Una serpiente de 4 pies de largo que se escondía en el inodoro de una casa en Coral Springs mordió en el brazo a uno de los residentes de la vivienda el pasado domingo.

El hombre de 52 años de edad levantó el asiento del inodoro y una pitón bola «se levantó y lo mordió», compartió el diario Sun Sentinel citando al informe policial.


Expertos determinaron que la serpiente no era venenosa y el hombre fue tratado en su apartamento en la cuadra 2600 de Riverside Drive.

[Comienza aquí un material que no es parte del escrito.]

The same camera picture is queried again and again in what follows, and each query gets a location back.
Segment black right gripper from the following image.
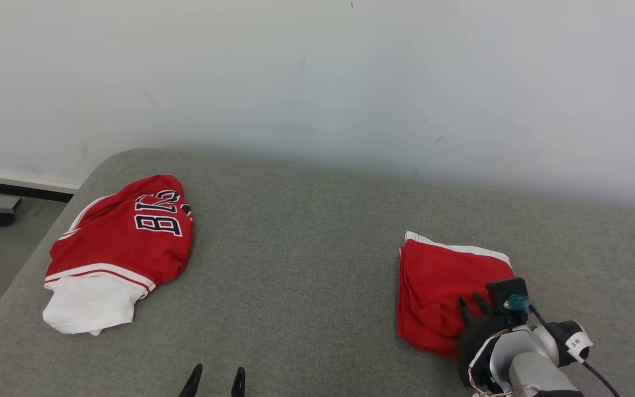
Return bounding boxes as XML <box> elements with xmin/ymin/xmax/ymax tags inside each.
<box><xmin>456</xmin><ymin>293</ymin><xmax>516</xmax><ymax>389</ymax></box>

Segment red shorts with white stripe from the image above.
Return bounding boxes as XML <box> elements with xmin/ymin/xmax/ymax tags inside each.
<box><xmin>397</xmin><ymin>231</ymin><xmax>516</xmax><ymax>359</ymax></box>

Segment red jersey with black letters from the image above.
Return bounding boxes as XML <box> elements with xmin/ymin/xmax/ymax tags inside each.
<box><xmin>42</xmin><ymin>175</ymin><xmax>195</xmax><ymax>336</ymax></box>

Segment white and black baseboard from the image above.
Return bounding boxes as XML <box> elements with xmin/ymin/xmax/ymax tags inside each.
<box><xmin>0</xmin><ymin>168</ymin><xmax>80</xmax><ymax>203</ymax></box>

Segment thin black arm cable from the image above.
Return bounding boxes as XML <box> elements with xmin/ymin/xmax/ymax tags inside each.
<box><xmin>527</xmin><ymin>306</ymin><xmax>621</xmax><ymax>397</ymax></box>

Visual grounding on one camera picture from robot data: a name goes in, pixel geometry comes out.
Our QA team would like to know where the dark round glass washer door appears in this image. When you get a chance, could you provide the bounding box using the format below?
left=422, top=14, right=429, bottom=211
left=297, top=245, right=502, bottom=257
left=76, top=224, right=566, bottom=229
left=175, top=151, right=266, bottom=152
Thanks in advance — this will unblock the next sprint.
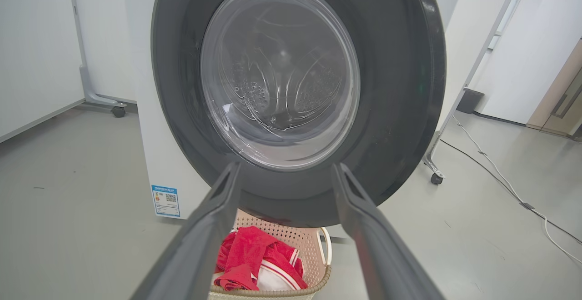
left=151, top=0, right=447, bottom=228

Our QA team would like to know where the white partition with grey caster stand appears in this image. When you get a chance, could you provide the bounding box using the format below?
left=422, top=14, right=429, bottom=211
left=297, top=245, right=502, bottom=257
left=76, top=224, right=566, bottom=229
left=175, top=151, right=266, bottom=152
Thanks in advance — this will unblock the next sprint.
left=0, top=0, right=128, bottom=144
left=422, top=0, right=528, bottom=186

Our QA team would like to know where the red and white garment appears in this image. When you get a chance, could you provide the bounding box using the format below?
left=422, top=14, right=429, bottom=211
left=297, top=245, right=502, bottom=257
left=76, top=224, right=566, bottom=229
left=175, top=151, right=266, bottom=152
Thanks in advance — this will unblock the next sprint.
left=213, top=226, right=309, bottom=292

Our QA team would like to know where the small black box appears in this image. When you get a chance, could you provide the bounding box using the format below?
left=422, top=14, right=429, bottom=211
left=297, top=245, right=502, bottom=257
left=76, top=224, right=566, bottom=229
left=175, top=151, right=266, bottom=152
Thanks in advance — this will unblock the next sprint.
left=456, top=87, right=485, bottom=115

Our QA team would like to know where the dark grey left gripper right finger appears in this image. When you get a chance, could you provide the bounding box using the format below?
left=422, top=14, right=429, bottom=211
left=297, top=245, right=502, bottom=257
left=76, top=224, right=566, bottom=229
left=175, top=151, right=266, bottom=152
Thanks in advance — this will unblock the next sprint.
left=331, top=162, right=444, bottom=300

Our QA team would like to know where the cream perforated basket brown rim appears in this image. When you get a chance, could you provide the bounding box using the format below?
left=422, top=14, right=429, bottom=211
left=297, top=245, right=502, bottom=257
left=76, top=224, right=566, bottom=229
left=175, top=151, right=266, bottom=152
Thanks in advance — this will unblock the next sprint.
left=208, top=209, right=333, bottom=300

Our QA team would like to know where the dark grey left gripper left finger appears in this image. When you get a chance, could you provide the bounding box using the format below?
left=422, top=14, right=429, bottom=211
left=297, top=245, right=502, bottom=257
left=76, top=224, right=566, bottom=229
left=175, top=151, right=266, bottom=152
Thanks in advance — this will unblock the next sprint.
left=130, top=161, right=242, bottom=300

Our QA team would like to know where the black floor cable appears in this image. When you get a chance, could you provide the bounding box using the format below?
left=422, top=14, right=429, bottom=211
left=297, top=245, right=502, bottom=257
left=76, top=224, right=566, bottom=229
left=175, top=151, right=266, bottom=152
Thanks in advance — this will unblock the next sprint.
left=440, top=139, right=582, bottom=246

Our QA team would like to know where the white floor cable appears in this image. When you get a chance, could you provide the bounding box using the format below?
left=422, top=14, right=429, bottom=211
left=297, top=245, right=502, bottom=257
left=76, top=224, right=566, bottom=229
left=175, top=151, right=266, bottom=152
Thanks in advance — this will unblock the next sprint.
left=452, top=114, right=582, bottom=265

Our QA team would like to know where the white front-load washing machine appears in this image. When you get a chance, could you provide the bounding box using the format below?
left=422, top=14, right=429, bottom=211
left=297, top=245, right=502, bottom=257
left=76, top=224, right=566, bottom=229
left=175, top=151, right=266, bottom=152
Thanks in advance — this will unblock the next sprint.
left=121, top=0, right=469, bottom=221

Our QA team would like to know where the blue energy label sticker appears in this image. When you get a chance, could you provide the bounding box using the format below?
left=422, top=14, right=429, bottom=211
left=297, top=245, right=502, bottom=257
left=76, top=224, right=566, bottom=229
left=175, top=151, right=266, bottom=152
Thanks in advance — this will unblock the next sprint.
left=151, top=184, right=181, bottom=219

De acuerdo a Chris Swinson, portavoz de la policía local, la serpiente no pertenecía a la víctima; y no está claro como llegó al baño de la vivienda.

La serpiente podría haber pertenecido a un residente anterior o quizás haber encontrado su camino hacia las tuberías del apartamento, dijo Swinson.

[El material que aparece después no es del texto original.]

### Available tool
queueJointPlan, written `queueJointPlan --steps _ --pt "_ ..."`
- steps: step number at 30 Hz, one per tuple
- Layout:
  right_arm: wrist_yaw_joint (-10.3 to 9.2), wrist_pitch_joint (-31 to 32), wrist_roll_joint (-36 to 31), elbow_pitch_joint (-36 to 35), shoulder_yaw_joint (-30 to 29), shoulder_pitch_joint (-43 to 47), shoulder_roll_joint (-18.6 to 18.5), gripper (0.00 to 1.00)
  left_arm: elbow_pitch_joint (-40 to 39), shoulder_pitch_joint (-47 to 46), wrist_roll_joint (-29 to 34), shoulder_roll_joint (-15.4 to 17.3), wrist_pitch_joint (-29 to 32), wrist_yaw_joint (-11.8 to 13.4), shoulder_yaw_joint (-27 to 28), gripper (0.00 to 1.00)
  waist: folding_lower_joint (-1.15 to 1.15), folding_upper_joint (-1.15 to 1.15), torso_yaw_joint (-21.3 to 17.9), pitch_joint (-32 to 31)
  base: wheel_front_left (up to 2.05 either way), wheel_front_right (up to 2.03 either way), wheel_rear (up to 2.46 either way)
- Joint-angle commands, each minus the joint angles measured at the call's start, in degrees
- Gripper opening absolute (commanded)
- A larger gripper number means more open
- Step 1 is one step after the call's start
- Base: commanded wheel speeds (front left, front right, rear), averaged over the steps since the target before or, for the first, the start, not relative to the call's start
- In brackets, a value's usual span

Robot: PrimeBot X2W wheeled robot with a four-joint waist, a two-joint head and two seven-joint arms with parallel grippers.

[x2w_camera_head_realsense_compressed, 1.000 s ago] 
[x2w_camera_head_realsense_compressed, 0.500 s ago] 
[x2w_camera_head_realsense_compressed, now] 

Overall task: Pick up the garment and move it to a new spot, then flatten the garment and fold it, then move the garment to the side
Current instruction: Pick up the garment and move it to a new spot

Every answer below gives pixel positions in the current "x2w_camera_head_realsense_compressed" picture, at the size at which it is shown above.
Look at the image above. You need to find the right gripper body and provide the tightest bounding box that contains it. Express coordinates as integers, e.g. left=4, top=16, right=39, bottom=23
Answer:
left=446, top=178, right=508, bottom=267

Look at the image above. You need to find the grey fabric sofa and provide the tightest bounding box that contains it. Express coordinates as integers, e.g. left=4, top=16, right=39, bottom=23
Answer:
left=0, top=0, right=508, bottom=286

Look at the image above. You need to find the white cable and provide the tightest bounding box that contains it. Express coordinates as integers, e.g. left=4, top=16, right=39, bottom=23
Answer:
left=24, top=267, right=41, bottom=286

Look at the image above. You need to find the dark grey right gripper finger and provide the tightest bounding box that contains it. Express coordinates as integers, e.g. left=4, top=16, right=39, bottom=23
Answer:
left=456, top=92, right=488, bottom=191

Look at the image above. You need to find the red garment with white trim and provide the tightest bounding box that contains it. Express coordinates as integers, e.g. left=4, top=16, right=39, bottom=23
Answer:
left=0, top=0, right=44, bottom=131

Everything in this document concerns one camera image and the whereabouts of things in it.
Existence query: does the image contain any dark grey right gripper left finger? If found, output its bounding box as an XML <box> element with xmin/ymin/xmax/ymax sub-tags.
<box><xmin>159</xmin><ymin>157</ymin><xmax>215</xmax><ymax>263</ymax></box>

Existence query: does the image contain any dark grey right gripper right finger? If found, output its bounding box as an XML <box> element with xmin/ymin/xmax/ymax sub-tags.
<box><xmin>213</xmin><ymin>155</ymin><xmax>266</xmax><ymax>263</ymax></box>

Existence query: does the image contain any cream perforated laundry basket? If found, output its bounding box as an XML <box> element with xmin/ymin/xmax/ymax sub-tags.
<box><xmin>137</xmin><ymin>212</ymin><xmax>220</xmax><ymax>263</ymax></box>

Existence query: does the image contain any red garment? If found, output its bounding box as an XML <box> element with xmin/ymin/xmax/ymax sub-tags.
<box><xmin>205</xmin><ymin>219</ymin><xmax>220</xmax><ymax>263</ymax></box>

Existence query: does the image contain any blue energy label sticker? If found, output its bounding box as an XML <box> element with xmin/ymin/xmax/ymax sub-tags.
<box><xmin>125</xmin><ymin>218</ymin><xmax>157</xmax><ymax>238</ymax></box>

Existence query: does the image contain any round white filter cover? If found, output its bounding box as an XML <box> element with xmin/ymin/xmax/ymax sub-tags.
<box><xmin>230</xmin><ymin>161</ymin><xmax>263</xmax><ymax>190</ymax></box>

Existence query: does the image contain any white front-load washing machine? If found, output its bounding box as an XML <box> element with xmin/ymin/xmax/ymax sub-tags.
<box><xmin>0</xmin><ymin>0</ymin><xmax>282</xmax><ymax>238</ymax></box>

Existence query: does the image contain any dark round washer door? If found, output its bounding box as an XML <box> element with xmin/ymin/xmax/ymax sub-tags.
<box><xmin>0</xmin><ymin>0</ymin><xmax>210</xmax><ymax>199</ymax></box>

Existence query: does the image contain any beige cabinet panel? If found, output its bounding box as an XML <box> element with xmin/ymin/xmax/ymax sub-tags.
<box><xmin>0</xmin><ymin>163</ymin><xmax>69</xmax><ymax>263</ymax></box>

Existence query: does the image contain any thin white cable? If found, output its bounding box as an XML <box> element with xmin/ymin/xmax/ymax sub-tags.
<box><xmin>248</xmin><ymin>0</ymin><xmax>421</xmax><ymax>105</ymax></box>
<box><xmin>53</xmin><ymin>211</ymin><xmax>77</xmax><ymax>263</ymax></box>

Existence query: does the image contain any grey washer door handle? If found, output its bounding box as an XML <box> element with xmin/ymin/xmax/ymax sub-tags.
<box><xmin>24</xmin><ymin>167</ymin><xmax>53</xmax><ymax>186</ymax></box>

La Unidad Humana de Coral Springs llevó a la serpiente a un consultorio veterinario, donde recibe tratamiento por una infección, dijo Swinson.


Las pitones bola pueden llegar a 6 pies de largo, y en muchas ocasiones son consideradas mascotas ya que son tímidas. Esta especie no crece tan grande como las pitones birmanas que han invadido el área de los Everglades.